• **The problem**
Transcribe the entries below without changing a word, and omit every picture.

Saved data entries
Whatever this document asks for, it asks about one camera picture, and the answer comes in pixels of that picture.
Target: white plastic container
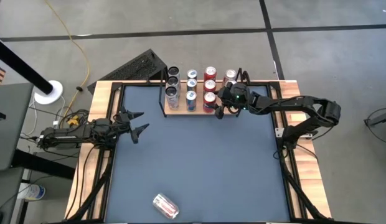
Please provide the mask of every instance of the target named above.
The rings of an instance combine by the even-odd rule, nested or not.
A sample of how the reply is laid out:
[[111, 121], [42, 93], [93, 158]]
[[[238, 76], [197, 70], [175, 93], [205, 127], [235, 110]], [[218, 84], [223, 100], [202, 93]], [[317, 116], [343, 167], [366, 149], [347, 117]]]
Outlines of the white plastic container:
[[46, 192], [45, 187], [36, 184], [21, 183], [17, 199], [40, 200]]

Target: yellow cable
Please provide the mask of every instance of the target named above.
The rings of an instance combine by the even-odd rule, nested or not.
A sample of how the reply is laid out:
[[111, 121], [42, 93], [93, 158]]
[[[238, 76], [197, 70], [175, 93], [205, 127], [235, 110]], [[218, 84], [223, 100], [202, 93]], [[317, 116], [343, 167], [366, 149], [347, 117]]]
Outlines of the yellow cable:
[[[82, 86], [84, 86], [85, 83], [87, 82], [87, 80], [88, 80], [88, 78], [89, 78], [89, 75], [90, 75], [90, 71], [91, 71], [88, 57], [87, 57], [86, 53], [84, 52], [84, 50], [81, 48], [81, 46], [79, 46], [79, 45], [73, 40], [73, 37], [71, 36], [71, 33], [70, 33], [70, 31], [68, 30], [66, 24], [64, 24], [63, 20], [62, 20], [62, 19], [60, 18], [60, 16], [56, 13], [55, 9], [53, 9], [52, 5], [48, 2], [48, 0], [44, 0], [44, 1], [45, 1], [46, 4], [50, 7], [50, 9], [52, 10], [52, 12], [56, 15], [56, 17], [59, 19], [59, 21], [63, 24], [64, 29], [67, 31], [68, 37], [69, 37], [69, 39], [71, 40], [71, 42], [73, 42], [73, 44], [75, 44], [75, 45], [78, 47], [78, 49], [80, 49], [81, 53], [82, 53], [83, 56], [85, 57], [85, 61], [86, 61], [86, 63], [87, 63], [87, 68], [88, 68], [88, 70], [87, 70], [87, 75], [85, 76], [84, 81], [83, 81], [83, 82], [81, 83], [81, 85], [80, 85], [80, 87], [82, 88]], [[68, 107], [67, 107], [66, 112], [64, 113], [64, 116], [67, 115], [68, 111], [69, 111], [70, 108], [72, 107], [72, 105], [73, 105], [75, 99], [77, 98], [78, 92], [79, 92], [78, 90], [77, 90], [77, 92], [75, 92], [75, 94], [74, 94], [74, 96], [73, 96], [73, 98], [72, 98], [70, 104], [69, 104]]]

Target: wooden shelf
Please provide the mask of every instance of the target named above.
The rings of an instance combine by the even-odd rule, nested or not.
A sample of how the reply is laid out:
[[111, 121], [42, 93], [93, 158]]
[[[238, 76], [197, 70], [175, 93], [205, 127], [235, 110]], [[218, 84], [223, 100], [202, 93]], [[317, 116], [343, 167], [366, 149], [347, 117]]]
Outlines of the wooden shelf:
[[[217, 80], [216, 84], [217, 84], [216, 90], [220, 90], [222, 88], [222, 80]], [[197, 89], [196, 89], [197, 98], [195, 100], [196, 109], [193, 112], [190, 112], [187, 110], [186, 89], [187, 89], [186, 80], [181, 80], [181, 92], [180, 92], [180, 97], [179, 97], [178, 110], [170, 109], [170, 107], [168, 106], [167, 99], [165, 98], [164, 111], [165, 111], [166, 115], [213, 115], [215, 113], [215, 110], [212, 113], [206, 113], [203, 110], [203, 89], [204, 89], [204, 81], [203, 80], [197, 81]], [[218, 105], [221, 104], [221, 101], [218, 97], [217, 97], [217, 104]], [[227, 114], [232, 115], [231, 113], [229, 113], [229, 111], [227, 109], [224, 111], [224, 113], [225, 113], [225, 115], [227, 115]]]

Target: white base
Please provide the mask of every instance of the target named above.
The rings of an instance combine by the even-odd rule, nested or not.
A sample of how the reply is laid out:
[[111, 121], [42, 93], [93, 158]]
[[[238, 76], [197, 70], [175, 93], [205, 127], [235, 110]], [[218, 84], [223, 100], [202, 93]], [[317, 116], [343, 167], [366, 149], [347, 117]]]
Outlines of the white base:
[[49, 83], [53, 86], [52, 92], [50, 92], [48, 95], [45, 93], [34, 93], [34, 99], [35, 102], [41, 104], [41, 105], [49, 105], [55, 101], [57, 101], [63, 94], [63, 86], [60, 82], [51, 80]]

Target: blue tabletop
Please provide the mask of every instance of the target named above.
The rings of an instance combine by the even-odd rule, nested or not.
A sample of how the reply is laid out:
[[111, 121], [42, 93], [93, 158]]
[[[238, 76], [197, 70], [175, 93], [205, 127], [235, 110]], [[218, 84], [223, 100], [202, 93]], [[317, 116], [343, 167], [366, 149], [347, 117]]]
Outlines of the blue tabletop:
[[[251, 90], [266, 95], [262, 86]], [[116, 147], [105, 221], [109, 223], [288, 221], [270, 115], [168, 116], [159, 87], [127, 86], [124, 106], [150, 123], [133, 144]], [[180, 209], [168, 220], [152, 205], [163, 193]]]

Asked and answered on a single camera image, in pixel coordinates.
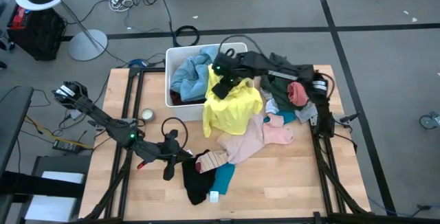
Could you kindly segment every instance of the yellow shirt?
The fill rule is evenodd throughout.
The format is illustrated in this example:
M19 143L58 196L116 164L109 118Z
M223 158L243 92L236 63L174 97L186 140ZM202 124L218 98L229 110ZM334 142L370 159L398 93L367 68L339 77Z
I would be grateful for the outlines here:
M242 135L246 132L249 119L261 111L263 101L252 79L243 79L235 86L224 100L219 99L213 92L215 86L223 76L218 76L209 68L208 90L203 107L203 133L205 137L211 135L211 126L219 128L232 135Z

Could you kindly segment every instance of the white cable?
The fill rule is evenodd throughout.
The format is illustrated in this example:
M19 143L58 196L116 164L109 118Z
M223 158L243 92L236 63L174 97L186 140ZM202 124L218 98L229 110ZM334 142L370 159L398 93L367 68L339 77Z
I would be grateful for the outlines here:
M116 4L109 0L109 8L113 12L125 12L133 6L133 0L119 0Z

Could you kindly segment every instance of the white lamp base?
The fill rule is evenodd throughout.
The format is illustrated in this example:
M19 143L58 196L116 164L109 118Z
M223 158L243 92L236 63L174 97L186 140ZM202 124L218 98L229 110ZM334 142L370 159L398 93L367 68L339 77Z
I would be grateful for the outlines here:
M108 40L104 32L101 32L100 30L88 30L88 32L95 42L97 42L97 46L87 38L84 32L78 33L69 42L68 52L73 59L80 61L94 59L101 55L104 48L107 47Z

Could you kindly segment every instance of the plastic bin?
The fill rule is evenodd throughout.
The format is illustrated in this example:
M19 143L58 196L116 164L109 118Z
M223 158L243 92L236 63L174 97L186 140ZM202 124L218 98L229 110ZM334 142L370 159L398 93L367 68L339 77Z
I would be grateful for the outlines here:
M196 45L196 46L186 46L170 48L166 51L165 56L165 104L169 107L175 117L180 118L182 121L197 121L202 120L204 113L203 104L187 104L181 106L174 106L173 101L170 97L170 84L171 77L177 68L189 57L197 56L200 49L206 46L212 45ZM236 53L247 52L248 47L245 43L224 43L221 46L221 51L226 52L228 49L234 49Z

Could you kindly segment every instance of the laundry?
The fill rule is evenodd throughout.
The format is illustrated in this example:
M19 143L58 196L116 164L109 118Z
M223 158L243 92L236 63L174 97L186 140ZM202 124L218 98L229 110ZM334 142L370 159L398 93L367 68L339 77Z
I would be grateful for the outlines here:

• **Answer to the problem**
Whatever this document asks for, it asks about one camera picture, and the answer comes in pixels of that picture.
Target: white plastic container
Please provide the mask of every instance of the target named above.
The rings of an instance combine by the even-odd rule, nested or not.
A sample of how the reply is laid out:
[[111, 121], [42, 93], [93, 158]]
[[[238, 76], [197, 70], [175, 93], [205, 127], [235, 110]], [[218, 84], [223, 100], [202, 93]], [[317, 116], [343, 167], [366, 149], [347, 117]]]
Outlines of the white plastic container:
[[46, 192], [45, 187], [36, 184], [21, 183], [17, 199], [40, 200]]

Target: yellow cable
Please provide the mask of every instance of the target named above.
The rings of an instance combine by the even-odd rule, nested or not.
A sample of how the reply is laid out:
[[111, 121], [42, 93], [93, 158]]
[[[238, 76], [197, 70], [175, 93], [205, 127], [235, 110]], [[218, 84], [223, 100], [202, 93]], [[317, 116], [343, 167], [366, 149], [347, 117]]]
Outlines of the yellow cable:
[[[82, 86], [84, 86], [85, 83], [87, 82], [87, 80], [88, 80], [88, 78], [89, 78], [89, 75], [90, 75], [90, 71], [91, 71], [88, 57], [87, 57], [86, 53], [84, 52], [84, 50], [81, 48], [81, 46], [79, 46], [79, 45], [73, 40], [73, 37], [71, 36], [71, 33], [70, 33], [70, 31], [68, 30], [66, 24], [64, 24], [63, 20], [62, 20], [62, 19], [60, 18], [60, 16], [56, 13], [55, 9], [53, 9], [52, 5], [48, 2], [48, 0], [44, 0], [44, 1], [45, 1], [46, 4], [50, 7], [50, 9], [52, 10], [52, 12], [56, 15], [56, 17], [59, 19], [59, 21], [63, 24], [64, 29], [67, 31], [68, 37], [69, 37], [69, 39], [71, 40], [71, 42], [73, 42], [73, 44], [75, 44], [75, 45], [78, 47], [78, 49], [80, 49], [81, 53], [82, 53], [83, 56], [85, 57], [85, 61], [86, 61], [86, 63], [87, 63], [87, 68], [88, 68], [88, 70], [87, 70], [87, 75], [85, 76], [84, 81], [83, 81], [83, 82], [81, 83], [81, 85], [80, 85], [80, 87], [82, 88]], [[68, 107], [67, 107], [66, 112], [64, 113], [64, 116], [67, 115], [68, 111], [69, 111], [70, 108], [72, 107], [72, 105], [73, 105], [75, 99], [77, 98], [78, 92], [79, 92], [78, 90], [77, 90], [77, 92], [75, 92], [75, 94], [74, 94], [74, 96], [73, 96], [73, 98], [72, 98], [70, 104], [69, 104]]]

Target: wooden shelf
Please provide the mask of every instance of the target named above.
The rings of an instance combine by the even-odd rule, nested or not.
A sample of how the reply is laid out:
[[111, 121], [42, 93], [93, 158]]
[[[238, 76], [197, 70], [175, 93], [205, 127], [235, 110]], [[218, 84], [223, 100], [202, 93]], [[317, 116], [343, 167], [366, 149], [347, 117]]]
Outlines of the wooden shelf:
[[[217, 80], [216, 84], [217, 84], [216, 90], [220, 90], [222, 88], [222, 80]], [[197, 89], [196, 89], [197, 98], [195, 100], [196, 109], [193, 112], [190, 112], [187, 110], [186, 89], [187, 89], [186, 80], [181, 80], [181, 92], [180, 92], [180, 97], [179, 97], [178, 110], [170, 109], [170, 107], [168, 106], [167, 99], [165, 98], [164, 111], [165, 111], [166, 115], [213, 115], [215, 113], [215, 110], [212, 113], [206, 113], [203, 110], [203, 89], [204, 89], [204, 81], [203, 80], [197, 81]], [[218, 105], [221, 104], [221, 101], [218, 97], [217, 97], [217, 104]], [[227, 114], [232, 115], [231, 113], [229, 113], [229, 111], [227, 109], [224, 111], [224, 113], [225, 113], [225, 115], [227, 115]]]

Target: white base
Please provide the mask of every instance of the target named above.
The rings of an instance combine by the even-odd rule, nested or not.
A sample of how the reply is laid out:
[[111, 121], [42, 93], [93, 158]]
[[[238, 76], [197, 70], [175, 93], [205, 127], [235, 110]], [[218, 84], [223, 100], [202, 93]], [[317, 116], [343, 167], [366, 149], [347, 117]]]
Outlines of the white base:
[[49, 83], [53, 86], [52, 92], [50, 92], [48, 95], [45, 93], [34, 93], [34, 99], [35, 102], [41, 104], [41, 105], [49, 105], [55, 101], [57, 101], [63, 94], [63, 86], [60, 82], [51, 80]]

Target: blue tabletop
Please provide the mask of every instance of the target named above.
The rings of an instance combine by the even-odd rule, nested or not.
A sample of how the reply is laid out:
[[111, 121], [42, 93], [93, 158]]
[[[238, 76], [197, 70], [175, 93], [205, 127], [235, 110]], [[218, 84], [223, 100], [202, 93]], [[317, 116], [343, 167], [366, 149], [347, 117]]]
Outlines of the blue tabletop:
[[[251, 90], [266, 95], [262, 86]], [[116, 147], [105, 221], [109, 223], [288, 221], [270, 115], [168, 116], [159, 87], [127, 86], [124, 106], [150, 123], [133, 144]], [[180, 209], [168, 220], [152, 205], [163, 193]]]

Asked and answered on a single camera image, in pixel coordinates.
Could you kindly segment every instance of the yellow shirt?
The fill rule is evenodd throughout.
The format is illustrated in this example:
M19 143L58 196L116 164L109 118Z
M223 158L243 92L236 63L174 97L186 140ZM202 124L218 98L229 110ZM334 142L370 159L398 93L367 68L339 77Z
I would be grateful for the outlines here:
M242 135L246 132L249 119L261 111L263 101L252 79L243 79L235 86L224 100L219 99L213 92L215 86L223 76L218 76L209 68L208 90L203 107L203 133L205 137L211 135L211 126L219 128L232 135Z

Could you kindly segment every instance of the white cable?
The fill rule is evenodd throughout.
The format is illustrated in this example:
M19 143L58 196L116 164L109 118Z
M223 158L243 92L236 63L174 97L186 140ZM202 124L218 98L229 110ZM334 142L370 159L398 93L367 68L339 77Z
I would be grateful for the outlines here:
M116 4L109 0L109 8L113 12L125 12L133 6L133 0L119 0Z

Could you kindly segment every instance of the white lamp base?
The fill rule is evenodd throughout.
The format is illustrated in this example:
M19 143L58 196L116 164L109 118Z
M223 158L243 92L236 63L174 97L186 140ZM202 124L218 98L229 110ZM334 142L370 159L398 93L367 68L339 77Z
I would be grateful for the outlines here:
M108 40L104 32L101 32L100 30L88 30L88 32L95 42L97 42L97 46L87 38L84 32L78 33L69 42L68 52L73 59L80 61L94 59L101 55L104 48L107 47Z

Could you kindly segment every instance of the plastic bin?
The fill rule is evenodd throughout.
The format is illustrated in this example:
M19 143L58 196L116 164L109 118Z
M223 158L243 92L236 63L174 97L186 140ZM202 124L218 98L229 110ZM334 142L370 159L398 93L367 68L339 77Z
I would be grateful for the outlines here:
M196 45L196 46L186 46L170 48L166 51L165 56L165 104L169 107L175 117L180 118L182 121L197 121L202 120L204 113L203 104L187 104L181 106L174 106L173 101L170 97L170 84L171 77L177 68L189 57L197 56L200 49L206 46L212 45ZM236 53L247 52L248 47L245 43L224 43L221 46L221 51L226 52L228 49L234 49Z

Could you kindly segment every instance of the laundry?
The fill rule is evenodd throughout.
The format is illustrated in this example:
M19 143L58 196L116 164L109 118Z
M223 158L243 92L236 63L174 97L186 140ZM202 124L218 98L229 110ZM334 142L370 159L398 93L367 68L339 77Z
I would be grateful for the outlines here:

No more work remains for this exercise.